Range to output from the entries below: the line containing "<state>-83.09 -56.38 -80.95" through the line containing "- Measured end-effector". Set it down exactly, ends included, nothing else.

Dataset content:
Start of Block

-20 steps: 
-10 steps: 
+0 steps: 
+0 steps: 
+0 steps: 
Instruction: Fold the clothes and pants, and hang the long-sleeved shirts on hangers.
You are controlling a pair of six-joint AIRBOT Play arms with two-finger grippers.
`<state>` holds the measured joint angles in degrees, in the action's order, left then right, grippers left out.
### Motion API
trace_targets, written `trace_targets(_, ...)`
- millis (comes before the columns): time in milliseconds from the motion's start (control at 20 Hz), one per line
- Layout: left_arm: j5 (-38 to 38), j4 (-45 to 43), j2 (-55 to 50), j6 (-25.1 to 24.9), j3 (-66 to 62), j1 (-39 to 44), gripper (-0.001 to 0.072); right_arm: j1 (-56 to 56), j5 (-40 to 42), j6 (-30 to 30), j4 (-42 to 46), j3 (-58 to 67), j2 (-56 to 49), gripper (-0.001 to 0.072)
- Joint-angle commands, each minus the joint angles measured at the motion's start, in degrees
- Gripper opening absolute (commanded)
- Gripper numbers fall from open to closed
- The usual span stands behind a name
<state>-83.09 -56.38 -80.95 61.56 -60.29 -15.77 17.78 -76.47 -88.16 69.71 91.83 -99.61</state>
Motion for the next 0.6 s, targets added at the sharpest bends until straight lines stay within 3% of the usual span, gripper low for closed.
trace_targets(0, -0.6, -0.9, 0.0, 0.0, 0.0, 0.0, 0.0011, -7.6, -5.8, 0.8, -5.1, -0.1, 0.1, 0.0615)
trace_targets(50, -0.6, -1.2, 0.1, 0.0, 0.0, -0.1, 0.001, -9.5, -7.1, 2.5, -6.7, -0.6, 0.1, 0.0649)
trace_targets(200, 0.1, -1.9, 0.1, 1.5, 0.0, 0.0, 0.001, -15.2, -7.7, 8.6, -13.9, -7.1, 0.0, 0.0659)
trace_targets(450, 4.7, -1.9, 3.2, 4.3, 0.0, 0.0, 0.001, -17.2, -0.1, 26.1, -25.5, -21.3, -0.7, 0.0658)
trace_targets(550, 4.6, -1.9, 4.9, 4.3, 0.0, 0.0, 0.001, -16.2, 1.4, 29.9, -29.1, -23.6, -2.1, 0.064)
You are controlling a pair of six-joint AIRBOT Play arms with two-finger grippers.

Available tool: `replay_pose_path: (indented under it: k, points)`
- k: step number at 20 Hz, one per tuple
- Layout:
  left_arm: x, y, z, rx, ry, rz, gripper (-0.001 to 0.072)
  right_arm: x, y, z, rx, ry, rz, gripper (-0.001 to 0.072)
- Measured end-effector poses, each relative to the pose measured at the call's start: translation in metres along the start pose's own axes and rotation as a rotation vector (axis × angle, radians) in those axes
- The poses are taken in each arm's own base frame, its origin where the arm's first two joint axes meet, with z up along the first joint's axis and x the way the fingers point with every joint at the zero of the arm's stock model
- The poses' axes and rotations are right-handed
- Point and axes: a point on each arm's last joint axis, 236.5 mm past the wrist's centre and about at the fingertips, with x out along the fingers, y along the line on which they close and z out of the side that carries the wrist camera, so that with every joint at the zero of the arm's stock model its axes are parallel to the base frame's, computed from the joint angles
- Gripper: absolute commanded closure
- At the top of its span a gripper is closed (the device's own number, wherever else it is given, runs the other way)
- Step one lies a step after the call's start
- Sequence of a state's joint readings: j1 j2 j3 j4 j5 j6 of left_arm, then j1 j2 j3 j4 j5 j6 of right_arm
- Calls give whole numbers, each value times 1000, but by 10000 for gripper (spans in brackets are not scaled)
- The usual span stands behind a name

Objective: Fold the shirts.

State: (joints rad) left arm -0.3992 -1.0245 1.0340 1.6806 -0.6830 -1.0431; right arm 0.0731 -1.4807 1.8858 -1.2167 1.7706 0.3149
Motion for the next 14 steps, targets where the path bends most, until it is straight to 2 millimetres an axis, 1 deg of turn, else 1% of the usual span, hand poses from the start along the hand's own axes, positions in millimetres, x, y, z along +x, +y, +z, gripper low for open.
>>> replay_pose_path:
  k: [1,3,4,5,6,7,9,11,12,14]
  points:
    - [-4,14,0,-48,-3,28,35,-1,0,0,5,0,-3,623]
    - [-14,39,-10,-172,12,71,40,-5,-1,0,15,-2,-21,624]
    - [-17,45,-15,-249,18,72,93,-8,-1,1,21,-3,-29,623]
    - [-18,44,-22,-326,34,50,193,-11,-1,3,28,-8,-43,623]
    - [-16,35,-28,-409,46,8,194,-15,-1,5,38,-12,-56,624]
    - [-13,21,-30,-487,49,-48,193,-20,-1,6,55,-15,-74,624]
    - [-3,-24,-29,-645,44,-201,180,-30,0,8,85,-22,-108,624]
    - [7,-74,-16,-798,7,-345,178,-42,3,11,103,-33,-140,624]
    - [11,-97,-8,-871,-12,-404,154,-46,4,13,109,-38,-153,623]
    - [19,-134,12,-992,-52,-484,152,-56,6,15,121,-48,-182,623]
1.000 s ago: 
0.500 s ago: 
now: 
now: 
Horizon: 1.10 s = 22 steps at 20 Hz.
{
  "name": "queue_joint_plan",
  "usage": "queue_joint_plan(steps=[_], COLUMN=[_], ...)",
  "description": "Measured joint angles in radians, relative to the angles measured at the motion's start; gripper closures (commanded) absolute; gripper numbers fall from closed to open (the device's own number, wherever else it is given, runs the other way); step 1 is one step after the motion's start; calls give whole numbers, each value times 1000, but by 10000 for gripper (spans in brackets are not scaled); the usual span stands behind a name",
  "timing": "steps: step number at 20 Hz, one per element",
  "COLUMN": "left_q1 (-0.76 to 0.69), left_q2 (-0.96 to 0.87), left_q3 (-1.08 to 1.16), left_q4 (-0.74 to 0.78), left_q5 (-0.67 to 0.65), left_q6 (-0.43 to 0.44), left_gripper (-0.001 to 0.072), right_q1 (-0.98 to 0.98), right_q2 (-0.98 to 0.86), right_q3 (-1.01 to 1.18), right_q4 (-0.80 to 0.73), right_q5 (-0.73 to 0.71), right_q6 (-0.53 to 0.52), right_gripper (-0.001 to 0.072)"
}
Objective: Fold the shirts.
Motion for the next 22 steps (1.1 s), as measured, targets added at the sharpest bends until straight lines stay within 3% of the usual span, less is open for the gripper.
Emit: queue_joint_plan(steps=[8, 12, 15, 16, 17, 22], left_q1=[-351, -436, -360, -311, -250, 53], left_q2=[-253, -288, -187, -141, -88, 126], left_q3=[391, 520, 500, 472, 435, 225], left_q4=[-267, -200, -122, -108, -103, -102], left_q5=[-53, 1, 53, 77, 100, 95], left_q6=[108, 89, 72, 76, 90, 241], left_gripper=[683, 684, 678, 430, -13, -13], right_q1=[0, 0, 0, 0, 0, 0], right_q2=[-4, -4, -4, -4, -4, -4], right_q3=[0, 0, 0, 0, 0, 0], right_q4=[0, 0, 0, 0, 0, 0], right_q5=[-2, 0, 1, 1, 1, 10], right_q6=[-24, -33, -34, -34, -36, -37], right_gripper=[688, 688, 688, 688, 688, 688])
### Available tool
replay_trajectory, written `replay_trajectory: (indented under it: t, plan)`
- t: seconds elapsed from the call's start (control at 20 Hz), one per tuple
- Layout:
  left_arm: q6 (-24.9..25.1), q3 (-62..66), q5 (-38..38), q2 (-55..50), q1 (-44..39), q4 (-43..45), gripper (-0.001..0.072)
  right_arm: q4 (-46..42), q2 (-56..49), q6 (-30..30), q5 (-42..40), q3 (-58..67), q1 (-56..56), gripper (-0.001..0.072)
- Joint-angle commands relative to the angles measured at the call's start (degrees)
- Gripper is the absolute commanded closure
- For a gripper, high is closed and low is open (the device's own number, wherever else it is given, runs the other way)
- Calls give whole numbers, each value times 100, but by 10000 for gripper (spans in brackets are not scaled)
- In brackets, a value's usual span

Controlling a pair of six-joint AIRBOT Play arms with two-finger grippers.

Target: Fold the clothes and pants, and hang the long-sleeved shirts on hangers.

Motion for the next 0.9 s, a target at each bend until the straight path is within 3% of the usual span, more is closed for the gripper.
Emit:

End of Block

Solution for this exercise:
<state>-83.09 -56.38 -80.95 61.56 -60.29 -15.77 17.78 -76.47 -88.16 69.71 91.83 -99.61</state>
Motion for the next 0.6 s, targets added at the sharpest bends until straight lines stay within 3% of the usual span, gripper low for closed.
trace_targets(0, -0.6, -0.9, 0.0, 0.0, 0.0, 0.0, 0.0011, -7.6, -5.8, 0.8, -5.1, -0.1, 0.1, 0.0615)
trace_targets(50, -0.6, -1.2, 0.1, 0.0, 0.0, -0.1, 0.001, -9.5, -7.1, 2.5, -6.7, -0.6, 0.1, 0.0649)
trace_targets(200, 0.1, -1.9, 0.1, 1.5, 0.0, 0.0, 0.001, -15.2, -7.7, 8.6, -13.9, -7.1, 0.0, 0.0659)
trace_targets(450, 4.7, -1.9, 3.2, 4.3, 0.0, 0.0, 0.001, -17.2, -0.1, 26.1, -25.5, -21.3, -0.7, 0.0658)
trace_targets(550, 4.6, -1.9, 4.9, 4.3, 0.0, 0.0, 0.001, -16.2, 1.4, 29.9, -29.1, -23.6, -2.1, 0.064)
You are controlling a pair of six-joint AIRBOT Play arms with two-finger grippers.

Available tool: `replay_pose_path: (indented under it: k, points)`
- k: step number at 20 Hz, one per tuple
- Layout:
  left_arm: x, y, z, rx, ry, rz, gripper (-0.001 to 0.072)
  right_arm: x, y, z, rx, ry, rz, gripper (-0.001 to 0.072)
- Measured end-effector poses, each relative to the pose measured at the call's start: translation in metres along the start pose's own axes and rotation as a rotation vector (axis × angle, radians) in those axes

That finishes the output for this exercise.